▸ YOUR GOAL
Wherever the word "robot" turns up in a line of the entries, copy that line.

▸ MATERIAL TO PROCESS
--- --- ---

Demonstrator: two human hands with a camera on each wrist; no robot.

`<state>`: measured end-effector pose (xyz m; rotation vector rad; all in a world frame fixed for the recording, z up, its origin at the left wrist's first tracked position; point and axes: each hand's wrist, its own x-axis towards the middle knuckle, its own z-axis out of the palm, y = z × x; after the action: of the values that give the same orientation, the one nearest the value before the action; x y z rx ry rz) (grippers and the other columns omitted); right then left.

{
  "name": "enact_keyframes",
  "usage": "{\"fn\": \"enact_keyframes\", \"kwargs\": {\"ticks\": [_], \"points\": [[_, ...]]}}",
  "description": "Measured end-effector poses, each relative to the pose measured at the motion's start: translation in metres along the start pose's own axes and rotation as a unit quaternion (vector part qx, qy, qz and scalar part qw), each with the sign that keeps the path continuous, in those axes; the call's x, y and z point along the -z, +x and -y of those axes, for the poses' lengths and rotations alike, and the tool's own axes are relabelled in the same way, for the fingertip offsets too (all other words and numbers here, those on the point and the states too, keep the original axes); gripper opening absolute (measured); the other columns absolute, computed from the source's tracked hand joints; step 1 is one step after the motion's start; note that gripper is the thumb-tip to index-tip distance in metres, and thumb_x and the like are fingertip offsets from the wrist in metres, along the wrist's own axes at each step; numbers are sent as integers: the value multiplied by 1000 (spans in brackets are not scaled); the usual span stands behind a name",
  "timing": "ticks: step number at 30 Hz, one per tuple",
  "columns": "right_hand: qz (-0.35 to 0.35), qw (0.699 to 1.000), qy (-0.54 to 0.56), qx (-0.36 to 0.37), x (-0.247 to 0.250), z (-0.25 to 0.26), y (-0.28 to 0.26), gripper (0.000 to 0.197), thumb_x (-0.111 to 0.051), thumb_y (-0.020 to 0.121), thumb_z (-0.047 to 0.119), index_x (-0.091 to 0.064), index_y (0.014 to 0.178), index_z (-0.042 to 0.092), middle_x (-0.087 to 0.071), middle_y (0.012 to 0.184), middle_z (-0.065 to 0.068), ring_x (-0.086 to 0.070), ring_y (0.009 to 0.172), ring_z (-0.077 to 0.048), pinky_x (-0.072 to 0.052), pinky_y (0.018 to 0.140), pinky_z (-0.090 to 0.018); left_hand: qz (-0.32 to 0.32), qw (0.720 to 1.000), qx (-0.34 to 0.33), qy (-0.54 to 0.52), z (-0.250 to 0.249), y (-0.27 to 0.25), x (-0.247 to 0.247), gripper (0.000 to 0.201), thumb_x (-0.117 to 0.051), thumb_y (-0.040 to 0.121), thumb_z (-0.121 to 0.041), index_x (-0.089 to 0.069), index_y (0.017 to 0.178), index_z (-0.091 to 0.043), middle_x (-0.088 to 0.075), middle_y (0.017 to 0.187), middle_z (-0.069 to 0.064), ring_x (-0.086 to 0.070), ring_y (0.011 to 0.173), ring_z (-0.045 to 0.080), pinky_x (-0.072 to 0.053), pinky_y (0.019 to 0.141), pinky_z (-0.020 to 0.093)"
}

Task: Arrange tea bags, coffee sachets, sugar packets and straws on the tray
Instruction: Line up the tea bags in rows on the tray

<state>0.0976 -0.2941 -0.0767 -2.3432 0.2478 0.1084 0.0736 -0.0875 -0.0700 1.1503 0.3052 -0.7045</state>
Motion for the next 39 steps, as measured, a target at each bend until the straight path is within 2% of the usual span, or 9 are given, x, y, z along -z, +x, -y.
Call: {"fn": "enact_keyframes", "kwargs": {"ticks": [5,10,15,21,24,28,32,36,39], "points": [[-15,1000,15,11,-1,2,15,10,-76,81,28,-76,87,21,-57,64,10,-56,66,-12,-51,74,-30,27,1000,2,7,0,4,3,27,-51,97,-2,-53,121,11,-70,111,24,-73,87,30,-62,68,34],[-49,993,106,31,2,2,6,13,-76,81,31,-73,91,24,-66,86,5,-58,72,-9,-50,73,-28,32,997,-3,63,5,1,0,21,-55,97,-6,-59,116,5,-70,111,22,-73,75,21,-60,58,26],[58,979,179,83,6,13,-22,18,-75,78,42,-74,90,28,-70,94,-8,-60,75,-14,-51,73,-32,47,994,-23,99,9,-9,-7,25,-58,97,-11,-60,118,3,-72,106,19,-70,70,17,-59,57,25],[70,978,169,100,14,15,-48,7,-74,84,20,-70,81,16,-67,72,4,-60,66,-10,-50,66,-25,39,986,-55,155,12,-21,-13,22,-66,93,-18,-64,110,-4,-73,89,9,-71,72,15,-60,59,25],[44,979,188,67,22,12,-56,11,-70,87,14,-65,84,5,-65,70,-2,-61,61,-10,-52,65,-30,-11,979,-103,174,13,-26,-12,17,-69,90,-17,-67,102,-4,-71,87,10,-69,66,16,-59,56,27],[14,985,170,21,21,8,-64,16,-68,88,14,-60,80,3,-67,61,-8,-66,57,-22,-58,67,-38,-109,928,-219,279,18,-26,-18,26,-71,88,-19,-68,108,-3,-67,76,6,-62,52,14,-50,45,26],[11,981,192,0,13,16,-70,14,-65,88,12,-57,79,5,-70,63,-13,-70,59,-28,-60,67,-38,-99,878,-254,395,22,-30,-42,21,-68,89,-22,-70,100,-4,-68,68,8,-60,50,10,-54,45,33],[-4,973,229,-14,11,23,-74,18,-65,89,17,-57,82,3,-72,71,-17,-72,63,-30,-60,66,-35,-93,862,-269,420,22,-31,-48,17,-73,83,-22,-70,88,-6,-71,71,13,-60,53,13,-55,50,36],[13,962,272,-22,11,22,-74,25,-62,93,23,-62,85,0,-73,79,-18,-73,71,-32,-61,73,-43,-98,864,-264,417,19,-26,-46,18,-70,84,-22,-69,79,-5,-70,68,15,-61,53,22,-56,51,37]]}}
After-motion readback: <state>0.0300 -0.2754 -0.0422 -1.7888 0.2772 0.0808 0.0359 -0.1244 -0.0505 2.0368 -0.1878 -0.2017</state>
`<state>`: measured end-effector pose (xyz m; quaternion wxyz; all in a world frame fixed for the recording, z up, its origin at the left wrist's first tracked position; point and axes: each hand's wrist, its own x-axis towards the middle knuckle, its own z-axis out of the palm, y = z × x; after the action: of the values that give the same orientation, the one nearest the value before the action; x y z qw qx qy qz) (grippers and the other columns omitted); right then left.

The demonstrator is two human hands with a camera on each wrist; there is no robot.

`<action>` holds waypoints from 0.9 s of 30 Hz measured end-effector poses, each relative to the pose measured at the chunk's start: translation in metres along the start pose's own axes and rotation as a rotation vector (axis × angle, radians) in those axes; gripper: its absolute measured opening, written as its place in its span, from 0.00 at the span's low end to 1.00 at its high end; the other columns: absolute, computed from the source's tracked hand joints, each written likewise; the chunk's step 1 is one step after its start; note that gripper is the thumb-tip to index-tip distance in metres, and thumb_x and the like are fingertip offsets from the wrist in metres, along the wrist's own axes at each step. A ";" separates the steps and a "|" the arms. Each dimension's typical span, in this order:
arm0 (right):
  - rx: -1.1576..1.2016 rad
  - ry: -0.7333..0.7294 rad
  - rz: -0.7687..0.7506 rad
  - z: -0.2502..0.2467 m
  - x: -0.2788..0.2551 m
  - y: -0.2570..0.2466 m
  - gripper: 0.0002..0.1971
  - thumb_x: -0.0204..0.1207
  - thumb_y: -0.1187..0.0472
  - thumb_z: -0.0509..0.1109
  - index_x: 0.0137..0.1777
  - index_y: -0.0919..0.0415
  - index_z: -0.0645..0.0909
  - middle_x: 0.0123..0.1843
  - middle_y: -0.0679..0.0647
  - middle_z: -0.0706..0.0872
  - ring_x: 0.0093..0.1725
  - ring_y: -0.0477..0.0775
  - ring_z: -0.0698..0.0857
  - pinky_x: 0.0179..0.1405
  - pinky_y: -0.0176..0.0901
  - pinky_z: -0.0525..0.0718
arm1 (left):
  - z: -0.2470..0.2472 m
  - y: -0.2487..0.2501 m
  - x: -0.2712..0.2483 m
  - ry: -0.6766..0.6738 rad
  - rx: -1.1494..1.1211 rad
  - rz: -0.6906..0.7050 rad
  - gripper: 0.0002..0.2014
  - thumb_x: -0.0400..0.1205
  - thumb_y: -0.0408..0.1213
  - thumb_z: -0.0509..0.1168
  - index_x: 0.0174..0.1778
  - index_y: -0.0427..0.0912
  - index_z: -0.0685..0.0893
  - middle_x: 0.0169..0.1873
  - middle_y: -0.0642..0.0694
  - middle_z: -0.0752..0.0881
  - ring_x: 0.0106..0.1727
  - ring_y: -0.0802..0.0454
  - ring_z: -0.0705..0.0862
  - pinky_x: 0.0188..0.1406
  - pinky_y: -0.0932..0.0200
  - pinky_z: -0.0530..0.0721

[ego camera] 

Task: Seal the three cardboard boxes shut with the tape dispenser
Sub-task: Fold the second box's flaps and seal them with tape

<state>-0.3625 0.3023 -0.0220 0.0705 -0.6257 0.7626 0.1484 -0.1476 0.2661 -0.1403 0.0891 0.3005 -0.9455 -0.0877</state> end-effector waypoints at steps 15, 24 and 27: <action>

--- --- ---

▸ TASK SOLUTION
Demonstrator: two human hands with a camera on each wrist; no robot.
The demonstrator is two human hands with a camera on each wrist; there is no robot.

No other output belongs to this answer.